Of these interests, the only group to leave the party en mass during the AKP's rule has been the handful liberals that bounce from party to party in search of greater freedoms. Turkey's main opposition, the Republican People's Party (CHP), ostensibly represents the secular segments of Turkish society but has failed to expand their political base beyond the country's western coast.

Thus, during the early years of Erdogan's rule, which were characterized by a sustained push to reform Turkish laws along European Union standards, the ruling party was able to co-opt some parts of the more liberal segments of the population. Lots of people that did not compromise part of the AKP's core constituency, for example, would lambast Erdogan publicly but would quietly vote for him because he was handling the economy well and they were pleased with the growing liberal freedoms.

This dynamic has ended. After winning the last election, Erdogan's purposeful buoying of a sagging economy with massive infrastructure projects has allowed for these disparate sections of the non-AKP elements of the Turkish electorate to channel their growing anger behind one symbolic political cause. This anger has only intensified as the violence from the police has escalated.

Moreover, it is impossible to separate the demonstrations on the streets from the anger at the process for passing recent legislation. Erdogan has recently paired his environmentally questionable policies with more stringent restrictions on the sale of alcohol. The law, as is typical in Turkey, was passed quickly, and with little insight from the main opposition. The party brought the socially divisive issue to the Parliament and within two weeks passed it with little regard for how it would be interpreted by voters. The process reinforced the growing sense amongst non-AKP Turks of their disenfranchisement and their lack of real power in the political system. The Gezi protests, therefore, are an extension of this dynamic.

Erdogan's handling of the crisis thus far suggests that he remains confident in his ability to weather the storm. Undoubtedly, the powerful prime minster is confident that his core supporters will associate the protesters with the secular movement and blame them for causing trouble. This attitude is reflective of the major problem with Turkeys' troubled democracy: Namely that the Prime Minister refuses to compromise, or at least take into account, the demands of those who do not vote for him.

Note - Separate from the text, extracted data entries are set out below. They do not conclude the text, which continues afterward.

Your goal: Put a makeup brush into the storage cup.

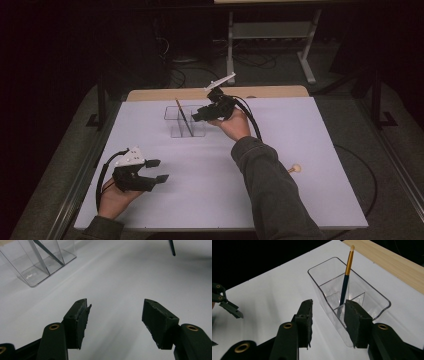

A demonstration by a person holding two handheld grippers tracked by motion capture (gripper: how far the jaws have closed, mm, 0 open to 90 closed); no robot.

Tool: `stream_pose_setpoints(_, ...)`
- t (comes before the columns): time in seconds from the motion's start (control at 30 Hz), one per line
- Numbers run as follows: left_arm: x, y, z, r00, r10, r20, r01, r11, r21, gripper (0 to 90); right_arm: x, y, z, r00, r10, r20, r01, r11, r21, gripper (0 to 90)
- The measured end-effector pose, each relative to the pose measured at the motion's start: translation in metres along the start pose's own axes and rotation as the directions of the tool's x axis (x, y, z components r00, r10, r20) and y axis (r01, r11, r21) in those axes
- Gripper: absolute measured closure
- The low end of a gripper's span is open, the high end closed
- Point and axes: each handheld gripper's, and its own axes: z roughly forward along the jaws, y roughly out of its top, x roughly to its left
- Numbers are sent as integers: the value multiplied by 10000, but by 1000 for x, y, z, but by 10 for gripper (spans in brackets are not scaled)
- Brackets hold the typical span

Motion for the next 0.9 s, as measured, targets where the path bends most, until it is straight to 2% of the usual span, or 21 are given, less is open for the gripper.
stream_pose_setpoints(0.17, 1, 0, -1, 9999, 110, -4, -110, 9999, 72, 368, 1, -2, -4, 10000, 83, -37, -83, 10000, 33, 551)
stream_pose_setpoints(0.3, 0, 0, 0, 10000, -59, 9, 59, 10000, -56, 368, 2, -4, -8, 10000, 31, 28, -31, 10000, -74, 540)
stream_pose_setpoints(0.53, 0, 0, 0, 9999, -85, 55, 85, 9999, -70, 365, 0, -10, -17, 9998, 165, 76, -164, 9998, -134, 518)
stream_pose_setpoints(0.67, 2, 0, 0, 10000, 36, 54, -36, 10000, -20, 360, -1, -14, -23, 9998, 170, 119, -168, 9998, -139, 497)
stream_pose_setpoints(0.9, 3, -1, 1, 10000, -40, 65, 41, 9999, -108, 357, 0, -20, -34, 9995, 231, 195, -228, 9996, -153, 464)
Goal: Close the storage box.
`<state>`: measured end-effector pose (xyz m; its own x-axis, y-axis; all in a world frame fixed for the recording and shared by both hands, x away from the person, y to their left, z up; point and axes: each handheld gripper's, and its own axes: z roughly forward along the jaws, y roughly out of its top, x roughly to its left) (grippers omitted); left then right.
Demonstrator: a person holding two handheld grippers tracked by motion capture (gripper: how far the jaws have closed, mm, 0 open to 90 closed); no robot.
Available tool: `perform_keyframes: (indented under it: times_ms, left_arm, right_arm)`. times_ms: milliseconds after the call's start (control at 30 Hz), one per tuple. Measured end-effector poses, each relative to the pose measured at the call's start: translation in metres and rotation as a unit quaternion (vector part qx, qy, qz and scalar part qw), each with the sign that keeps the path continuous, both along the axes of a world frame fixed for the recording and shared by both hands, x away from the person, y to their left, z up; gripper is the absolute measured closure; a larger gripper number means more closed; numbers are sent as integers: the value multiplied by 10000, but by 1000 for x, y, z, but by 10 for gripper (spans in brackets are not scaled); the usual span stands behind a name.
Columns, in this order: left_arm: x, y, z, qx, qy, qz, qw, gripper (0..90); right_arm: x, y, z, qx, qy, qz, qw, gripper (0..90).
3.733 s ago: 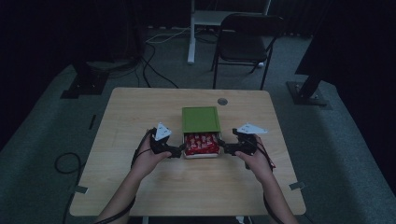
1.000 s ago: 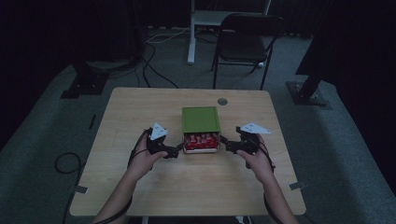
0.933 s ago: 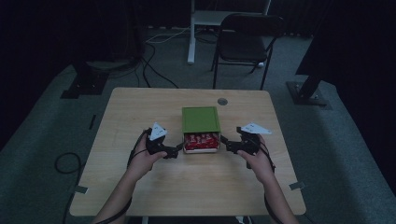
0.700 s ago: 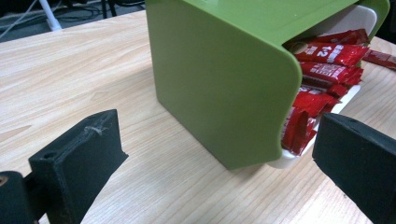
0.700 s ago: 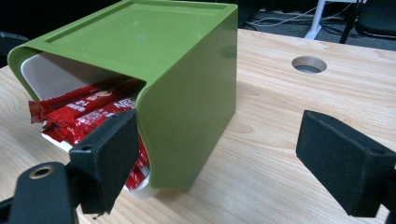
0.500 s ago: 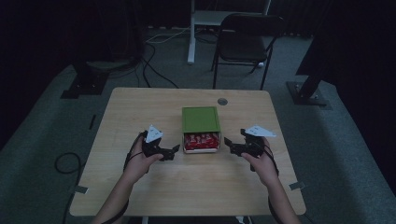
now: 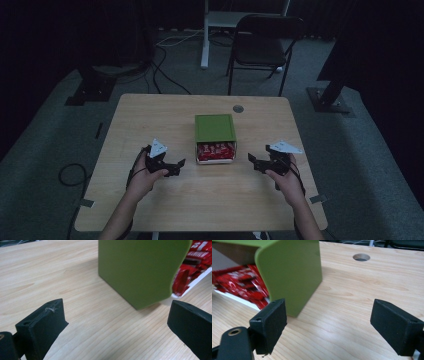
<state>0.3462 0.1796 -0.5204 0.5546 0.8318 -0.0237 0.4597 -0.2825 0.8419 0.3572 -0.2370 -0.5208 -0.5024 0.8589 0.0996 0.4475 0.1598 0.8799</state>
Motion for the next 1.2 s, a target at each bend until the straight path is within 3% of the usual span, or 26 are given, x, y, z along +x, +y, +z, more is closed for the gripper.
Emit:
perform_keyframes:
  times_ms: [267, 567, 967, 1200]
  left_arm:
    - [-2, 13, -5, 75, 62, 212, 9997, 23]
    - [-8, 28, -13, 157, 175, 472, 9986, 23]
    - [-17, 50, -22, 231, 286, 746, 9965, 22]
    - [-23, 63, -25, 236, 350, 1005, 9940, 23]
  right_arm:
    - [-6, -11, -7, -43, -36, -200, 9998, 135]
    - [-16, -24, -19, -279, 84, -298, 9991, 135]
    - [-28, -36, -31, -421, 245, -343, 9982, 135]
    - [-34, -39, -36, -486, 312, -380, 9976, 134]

Turkey's political agenda therefore reflects, by and large, the AKP's more conservative constituency.

Before the protests, the non-AKP voting bloc had not had a unifying cause to channel their growing anger at Erdogan's political agenda. The protests have unleashed this anger. In turn, this suggests that the only way for the government to appease the protesters is to compromise. Everything about the AKP's history, however, suggests that this route is unlikely. Thus, moving forward, the government is likely to offer a series of half-steps aimed at appeasing the people marching in the streets, like the recent court decision to halt construction on the park. While the government is bound to restore order at some point in the future, unless Erdogan is willing to make some concessions, the dynamics that have underpinned the protests will continue and clashes could erupt at any time.